Toxopsiella nelsonensis
- Conservation status: Not Threatened (NZ TCS)

Scientific classification
- Kingdom: Animalia
- Phylum: Arthropoda
- Subphylum: Chelicerata
- Class: Arachnida
- Order: Araneae
- Infraorder: Araneomorphae
- Family: Cycloctenidae
- Genus: Toxopsiella
- Species: T. nelsonensis
- Binomial name: Toxopsiella nelsonensis Forster, 1979

= Toxopsiella nelsonensis =

- Authority: Forster, 1979
- Conservation status: NT

Species of spider

Toxopsiella nelsonensis is a species of Cycloctenidae spider endemic to New Zealand.

==Taxonomy==
This species was described in 1979 by Ray Forster from male and female specimens.
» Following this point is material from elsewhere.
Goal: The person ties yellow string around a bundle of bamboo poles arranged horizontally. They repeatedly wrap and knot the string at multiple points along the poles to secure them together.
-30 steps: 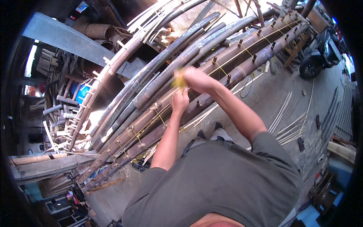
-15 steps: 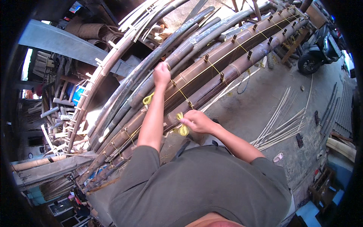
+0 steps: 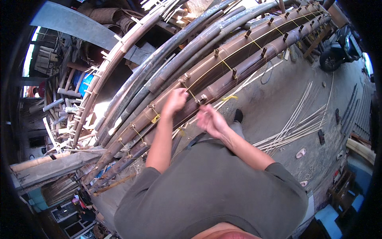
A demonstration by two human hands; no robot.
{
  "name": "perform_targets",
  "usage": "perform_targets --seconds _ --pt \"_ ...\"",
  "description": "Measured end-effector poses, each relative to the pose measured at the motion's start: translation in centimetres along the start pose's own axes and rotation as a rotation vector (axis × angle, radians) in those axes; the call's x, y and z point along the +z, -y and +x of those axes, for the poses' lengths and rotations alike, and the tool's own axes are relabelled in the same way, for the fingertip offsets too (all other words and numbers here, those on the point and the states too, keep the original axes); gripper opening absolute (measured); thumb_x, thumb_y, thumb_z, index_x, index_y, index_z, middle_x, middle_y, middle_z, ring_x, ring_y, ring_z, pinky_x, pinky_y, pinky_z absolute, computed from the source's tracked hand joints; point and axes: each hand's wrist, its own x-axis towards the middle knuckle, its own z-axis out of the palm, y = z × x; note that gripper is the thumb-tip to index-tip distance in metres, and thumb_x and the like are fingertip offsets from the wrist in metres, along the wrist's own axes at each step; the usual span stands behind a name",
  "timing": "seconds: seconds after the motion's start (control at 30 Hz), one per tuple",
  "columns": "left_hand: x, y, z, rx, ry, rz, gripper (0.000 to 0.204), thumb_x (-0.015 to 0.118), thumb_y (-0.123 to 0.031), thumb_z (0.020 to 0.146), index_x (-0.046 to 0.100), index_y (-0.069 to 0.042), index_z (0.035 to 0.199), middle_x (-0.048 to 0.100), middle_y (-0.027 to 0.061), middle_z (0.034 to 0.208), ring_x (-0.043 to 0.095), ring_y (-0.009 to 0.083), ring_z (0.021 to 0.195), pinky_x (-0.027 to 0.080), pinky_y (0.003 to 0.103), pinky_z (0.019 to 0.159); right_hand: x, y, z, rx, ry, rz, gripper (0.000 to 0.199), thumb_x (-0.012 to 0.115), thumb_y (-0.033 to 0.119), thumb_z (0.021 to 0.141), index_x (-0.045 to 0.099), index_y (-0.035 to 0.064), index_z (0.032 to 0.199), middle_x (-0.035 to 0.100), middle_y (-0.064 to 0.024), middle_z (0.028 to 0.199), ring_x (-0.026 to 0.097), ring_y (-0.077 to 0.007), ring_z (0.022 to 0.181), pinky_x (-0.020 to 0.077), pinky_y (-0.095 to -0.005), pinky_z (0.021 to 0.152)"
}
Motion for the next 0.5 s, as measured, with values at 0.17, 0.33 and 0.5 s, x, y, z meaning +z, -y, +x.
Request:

The holotype is stored in the New Zealand Arthropod Collection under registration number NZAC03014963.

==Description==
The male is recorded at 4.7mm in length whereas the female is 7.1mm. The carapace has dark markings dorsally. The abdomen is mottled brown with dark markings dorsally.

==Distribution==
This species is only known from Nelson and Marlborough in New Zealand.

==Conservation status==
Under the New Zealand Threat Classification System, this species is listed as "Not Threatened".